[Dataset items]
════

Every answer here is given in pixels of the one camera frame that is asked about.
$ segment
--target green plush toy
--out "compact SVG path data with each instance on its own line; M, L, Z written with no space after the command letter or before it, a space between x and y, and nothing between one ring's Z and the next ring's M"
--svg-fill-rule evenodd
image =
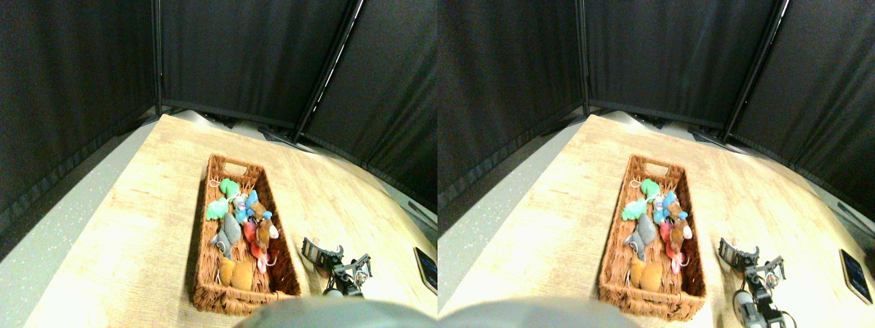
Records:
M240 194L240 185L238 185L234 181L231 181L231 179L229 178L225 178L224 180L221 180L221 184L219 184L219 190L225 192L225 197L230 199Z
M228 212L228 200L224 197L214 200L206 206L206 219L218 220Z
M648 211L648 203L644 198L639 198L633 202L626 204L623 209L623 220L637 220L642 213Z
M659 185L651 179L644 179L644 182L641 183L641 192L644 192L647 195L647 199L650 199L648 203L653 202L653 197L659 194Z

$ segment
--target screen
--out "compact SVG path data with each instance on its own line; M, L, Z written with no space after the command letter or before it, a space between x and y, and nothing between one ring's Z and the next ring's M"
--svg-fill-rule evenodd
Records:
M438 289L438 266L428 255L419 248L416 249L416 258L419 259L419 269L423 272L423 280L433 289Z
M842 250L842 257L844 258L844 272L848 275L848 283L871 303L872 296L869 295L869 288L866 287L866 277L863 274L863 268L860 267L860 262L857 262L844 250Z

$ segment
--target gray plush mouse
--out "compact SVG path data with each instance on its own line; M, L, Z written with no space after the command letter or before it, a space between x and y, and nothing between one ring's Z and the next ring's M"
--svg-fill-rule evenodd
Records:
M644 248L647 248L651 242L656 239L656 225L653 220L648 217L647 213L642 213L638 218L638 226L635 231L623 241L623 245L635 244L634 248L638 252L638 258L644 262L647 261L647 256L644 254Z
M240 240L240 224L237 223L237 219L235 219L234 215L231 215L231 213L225 213L223 221L219 233L213 237L210 244L218 247L219 250L225 254L225 257L233 260L234 257L231 254L231 248Z

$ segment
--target cable
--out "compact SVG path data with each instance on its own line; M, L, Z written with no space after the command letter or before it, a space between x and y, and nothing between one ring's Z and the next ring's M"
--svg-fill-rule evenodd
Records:
M790 317L790 319L793 320L793 328L798 327L798 325L796 325L796 318L793 318L793 316L790 315L790 312L787 312L787 311L781 311L780 313L786 314L788 317Z

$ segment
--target metal pole
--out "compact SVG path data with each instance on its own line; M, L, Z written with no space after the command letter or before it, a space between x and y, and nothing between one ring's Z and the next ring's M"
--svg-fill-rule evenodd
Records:
M164 53L161 47L161 40L163 38L161 32L161 0L155 0L155 4L155 44L157 46L155 51L155 61L157 62L157 71L155 72L157 75L157 107L155 108L155 115L161 116L164 113Z
M590 115L590 57L586 44L586 0L577 1L577 57L580 62L580 87L583 89L584 116Z
M319 107L319 101L322 99L322 95L325 93L326 87L328 87L328 82L331 80L332 73L334 73L334 68L337 67L337 63L338 61L340 61L340 56L343 54L344 45L347 43L349 35L351 34L353 27L355 26L355 21L359 17L361 7L365 3L365 0L353 1L353 6L347 7L347 12L344 15L346 19L344 19L343 31L340 33L340 35L335 36L332 57L323 66L322 74L319 77L319 82L310 95L310 101L308 102L306 108L307 110L304 113L304 117L301 118L301 121L297 125L297 132L292 138L292 142L294 143L298 143L298 138L300 138L301 135L304 134L304 128L310 121L310 117L313 115L314 112L316 112L316 108Z
M775 3L772 12L772 19L770 20L769 28L766 30L766 34L763 36L762 41L759 45L759 51L757 52L757 56L754 58L754 64L751 69L747 73L747 79L745 81L745 86L742 89L741 94L738 95L738 99L735 102L735 109L732 111L732 117L729 120L729 126L726 128L726 131L723 134L722 142L726 143L729 140L729 136L732 134L732 128L735 128L736 123L738 123L739 116L741 115L742 110L744 110L745 105L747 105L747 100L753 91L753 87L756 85L757 80L760 78L760 74L762 73L762 68L766 64L766 59L768 59L769 53L772 51L772 45L774 44L775 37L778 35L778 31L781 27L781 20L784 18L784 13L787 12L787 8L790 5L790 0L780 0L779 3Z

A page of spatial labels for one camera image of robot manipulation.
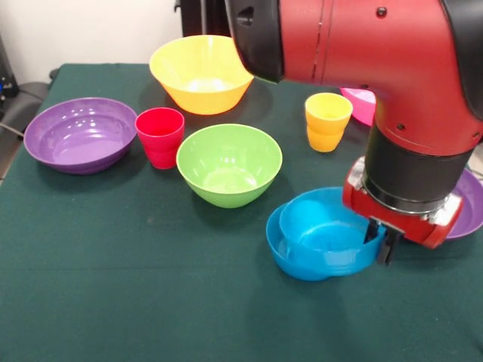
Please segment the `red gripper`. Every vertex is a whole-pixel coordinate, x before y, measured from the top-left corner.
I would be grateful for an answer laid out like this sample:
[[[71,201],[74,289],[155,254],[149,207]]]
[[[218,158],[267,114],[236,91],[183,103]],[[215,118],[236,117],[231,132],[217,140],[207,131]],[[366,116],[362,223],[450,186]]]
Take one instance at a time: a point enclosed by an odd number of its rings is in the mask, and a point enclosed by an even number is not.
[[[435,249],[447,238],[463,209],[463,199],[450,193],[442,206],[424,213],[407,213],[385,205],[373,196],[365,185],[365,157],[354,163],[343,186],[343,204],[355,213],[368,218],[364,243],[380,234],[381,223],[387,229],[377,255],[380,265],[388,266],[402,234],[410,241]]]

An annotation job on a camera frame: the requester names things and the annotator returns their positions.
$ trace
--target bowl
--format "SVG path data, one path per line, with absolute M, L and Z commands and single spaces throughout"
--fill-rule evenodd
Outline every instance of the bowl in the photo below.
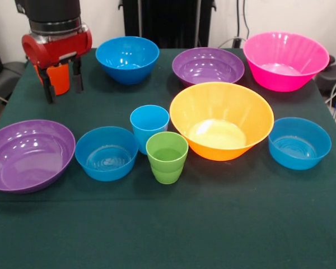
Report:
M 249 38 L 244 54 L 255 81 L 272 91 L 295 91 L 329 63 L 327 50 L 305 36 L 285 32 Z
M 331 145 L 324 129 L 302 118 L 276 120 L 269 135 L 269 151 L 273 159 L 293 170 L 314 167 L 329 153 Z
M 76 144 L 75 157 L 88 176 L 114 181 L 133 168 L 138 142 L 130 131 L 116 126 L 93 129 Z
M 0 191 L 30 193 L 55 182 L 71 161 L 72 132 L 49 120 L 27 120 L 0 129 Z
M 238 56 L 216 48 L 188 49 L 174 58 L 172 68 L 186 87 L 215 81 L 234 83 L 245 71 Z
M 159 48 L 155 43 L 137 36 L 110 39 L 96 50 L 103 70 L 125 85 L 142 82 L 151 73 L 158 56 Z
M 206 82 L 178 93 L 170 118 L 189 146 L 201 157 L 232 160 L 264 140 L 274 114 L 259 94 L 227 82 Z

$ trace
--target orange bowl
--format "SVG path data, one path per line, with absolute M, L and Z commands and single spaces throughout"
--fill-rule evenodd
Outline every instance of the orange bowl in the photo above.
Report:
M 274 126 L 268 102 L 255 91 L 227 82 L 193 85 L 170 105 L 174 127 L 190 148 L 214 161 L 232 160 L 264 140 Z

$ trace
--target pink bowl
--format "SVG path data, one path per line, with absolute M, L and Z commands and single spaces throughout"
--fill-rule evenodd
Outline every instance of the pink bowl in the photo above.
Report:
M 244 54 L 256 82 L 272 91 L 295 91 L 329 63 L 329 53 L 318 42 L 285 32 L 249 38 Z

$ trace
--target cup
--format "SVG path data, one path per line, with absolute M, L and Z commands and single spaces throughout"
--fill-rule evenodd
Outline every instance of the cup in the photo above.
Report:
M 175 183 L 183 171 L 188 154 L 185 138 L 174 132 L 160 132 L 148 139 L 146 150 L 157 181 L 162 184 Z
M 35 66 L 36 73 L 39 76 L 37 66 Z M 50 78 L 51 85 L 54 86 L 56 95 L 61 95 L 69 90 L 69 68 L 68 64 L 60 64 L 59 66 L 51 66 L 47 68 L 47 74 Z
M 156 133 L 167 131 L 169 113 L 158 105 L 144 105 L 130 114 L 133 133 L 139 142 L 139 151 L 147 154 L 146 143 Z

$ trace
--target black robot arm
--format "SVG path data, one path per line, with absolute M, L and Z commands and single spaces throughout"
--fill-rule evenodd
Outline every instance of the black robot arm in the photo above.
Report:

════

_Requirement_
Leave the pictures out and output all of the data verbatim.

_Answer section_
Every answer here is given in pixels of the one camera frame that is asked about.
$ segment
--target green plush toy
--out "compact SVG path data with each instance on its own line; M, L, Z written with no space after the command letter or before it, a space between x and y, and nothing between one ring's Z and the next ring's M"
--svg-fill-rule evenodd
image =
Records:
M240 194L240 185L238 185L234 181L231 181L231 179L229 178L225 178L224 180L221 180L221 184L219 184L219 190L225 192L225 197L230 199Z
M228 212L228 200L224 197L214 200L206 206L206 219L218 220Z
M648 211L648 203L644 198L639 198L633 202L626 204L623 209L623 220L637 220L642 213Z
M659 185L651 179L644 179L644 182L641 183L641 192L644 192L647 195L647 199L650 199L648 203L653 202L653 197L659 194Z

$ segment
--target screen
--out "compact SVG path data with each instance on its own line; M, L, Z written with no space after the command letter or before it, a space between x and y, and nothing between one ring's Z and the next ring's M"
--svg-fill-rule evenodd
Records:
M438 289L438 266L428 255L419 248L416 249L416 258L419 259L419 269L423 272L423 280L433 289Z
M842 250L842 257L844 258L844 272L848 275L848 283L871 303L872 296L869 295L869 288L866 287L866 277L863 274L863 268L860 267L860 262L857 262L844 250Z

$ segment
--target gray plush mouse
--out "compact SVG path data with each instance on its own line; M, L, Z written with no space after the command letter or before it, a space between x and y, and nothing between one ring's Z and the next ring's M"
--svg-fill-rule evenodd
Records:
M644 248L647 248L651 242L656 239L656 225L653 220L648 217L647 213L642 213L638 218L638 226L635 231L623 241L623 245L635 244L634 248L638 252L638 258L644 262L647 261L647 256L644 254Z
M240 240L240 224L237 223L237 219L235 219L234 215L231 215L231 213L225 213L223 221L219 233L213 237L210 244L218 247L219 250L225 254L225 257L233 260L234 257L231 254L231 248Z

$ segment
--target cable
--out "compact SVG path data with each instance on its own line; M, L, Z written with no space after the command letter or before it, a space between x and y, and nothing between one ring's Z and the next ring's M"
--svg-fill-rule evenodd
Records:
M790 317L790 319L793 320L793 328L798 327L798 325L796 325L796 318L793 318L793 316L790 315L790 312L787 312L787 311L781 311L780 313L786 314L788 317Z

$ segment
--target metal pole
--out "compact SVG path data with each instance on its own line; M, L, Z written with no space after the command letter or before it, a space between x and y, and nothing between one ring's Z and the next ring's M"
--svg-fill-rule evenodd
Records:
M164 53L161 47L161 40L163 38L161 32L161 0L155 0L155 4L155 44L157 46L155 51L155 61L157 62L157 71L155 72L157 75L157 107L155 108L155 115L161 116L164 113Z
M590 115L590 57L586 44L586 0L577 1L577 57L580 62L580 87L583 89L584 116Z
M319 107L319 101L322 99L322 95L325 93L326 87L328 87L328 82L331 80L332 73L334 73L334 68L337 67L337 63L338 61L340 61L340 56L343 54L344 45L347 43L349 35L351 34L353 27L355 26L355 21L359 17L361 7L365 3L365 0L353 1L353 6L347 7L347 12L344 15L346 19L344 19L343 31L340 33L340 35L335 36L332 57L323 66L322 74L319 77L319 82L310 95L310 101L308 102L306 108L307 110L304 113L304 117L301 118L301 121L297 125L297 132L292 138L292 142L294 143L298 143L298 138L300 138L301 135L304 134L304 128L310 121L310 117L313 115L314 112L316 112L316 108Z
M775 3L772 12L772 19L770 20L769 28L766 30L766 34L763 36L762 41L759 45L759 51L757 52L757 56L754 58L754 64L751 69L747 73L747 79L745 81L745 86L742 89L741 94L738 95L738 99L735 102L735 109L732 111L732 117L729 120L729 126L726 128L726 131L723 134L722 142L726 143L729 140L729 136L732 134L732 128L735 128L736 123L738 123L739 116L741 115L742 110L744 110L745 105L747 105L747 100L753 91L753 87L756 85L757 80L760 78L760 74L762 73L762 68L766 64L766 59L768 59L769 53L772 51L772 45L774 44L775 37L778 35L778 31L781 27L781 20L784 18L784 13L787 12L787 8L790 5L790 0L780 0L779 3Z

A page of spatial labels for one camera image of robot manipulation.
Please segment the `red gripper`. Every vertex is a whole-pixel coordinate, x before y, measured from the top-left corner.
I would be grateful for an answer laid out like this sample:
[[[71,201],[74,289],[155,254],[149,207]]]
[[[218,158],[267,114],[236,91],[183,103]],[[215,118],[236,117],[231,132],[217,140],[207,131]],[[366,116],[362,223],[450,186]]]
Take one instance at a time: a point enclosed by an odd number of its rings is in the mask, and a point enclosed by an even number is not.
[[[435,249],[447,238],[463,209],[463,199],[450,193],[442,206],[424,213],[407,213],[385,205],[373,196],[365,185],[365,157],[354,163],[343,186],[343,204],[355,213],[368,218],[364,243],[380,234],[381,223],[387,229],[377,255],[380,265],[388,266],[402,234],[410,241]]]

An annotation job on a camera frame: the requester names things and the annotator returns their positions.
$ trace
--target bowl
--format "SVG path data, one path per line, with absolute M, L and Z commands and single spaces throughout"
--fill-rule evenodd
Outline every instance of the bowl in the photo below.
Report:
M 249 38 L 244 54 L 255 81 L 272 91 L 295 91 L 329 63 L 327 50 L 305 36 L 285 32 Z
M 331 145 L 324 129 L 302 118 L 276 120 L 269 135 L 269 151 L 273 159 L 293 170 L 314 167 L 329 153 Z
M 76 144 L 75 157 L 88 176 L 114 181 L 133 168 L 138 142 L 130 131 L 116 126 L 93 129 Z
M 0 191 L 30 193 L 55 182 L 71 161 L 72 132 L 49 120 L 27 120 L 0 129 Z
M 238 56 L 216 48 L 188 49 L 174 58 L 172 68 L 186 87 L 215 81 L 234 83 L 245 71 Z
M 159 48 L 155 43 L 137 36 L 110 39 L 96 50 L 103 70 L 125 85 L 142 82 L 151 73 L 158 56 Z
M 206 82 L 178 93 L 170 118 L 189 146 L 201 157 L 232 160 L 264 140 L 274 114 L 259 94 L 227 82 Z

$ trace
--target orange bowl
--format "SVG path data, one path per line, with absolute M, L and Z commands and single spaces throughout"
--fill-rule evenodd
Outline every instance of the orange bowl in the photo above.
Report:
M 274 126 L 268 102 L 255 91 L 227 82 L 193 85 L 170 105 L 174 127 L 190 148 L 214 161 L 232 160 L 264 140 Z

$ trace
--target pink bowl
--format "SVG path data, one path per line, with absolute M, L and Z commands and single spaces throughout"
--fill-rule evenodd
Outline every instance of the pink bowl in the photo above.
Report:
M 244 54 L 256 82 L 272 91 L 295 91 L 329 63 L 329 53 L 318 42 L 285 32 L 249 38 Z

$ trace
--target cup
--format "SVG path data, one path per line, with absolute M, L and Z commands and single spaces throughout"
--fill-rule evenodd
Outline every instance of the cup in the photo above.
Report:
M 175 183 L 183 171 L 188 154 L 185 138 L 174 132 L 160 132 L 148 139 L 146 150 L 157 181 L 162 184 Z
M 35 66 L 36 73 L 39 76 L 37 66 Z M 50 78 L 51 85 L 54 86 L 56 95 L 61 95 L 69 90 L 69 68 L 68 64 L 60 64 L 59 66 L 51 66 L 47 68 L 47 74 Z
M 156 133 L 167 131 L 169 113 L 158 105 L 144 105 L 130 114 L 133 133 L 139 142 L 139 151 L 147 154 L 146 143 Z

$ trace
--target black robot arm
--format "SVG path data, one path per line, with absolute M, L and Z commands and single spaces throughout"
--fill-rule evenodd
Outline every instance of the black robot arm in the photo above.
Report:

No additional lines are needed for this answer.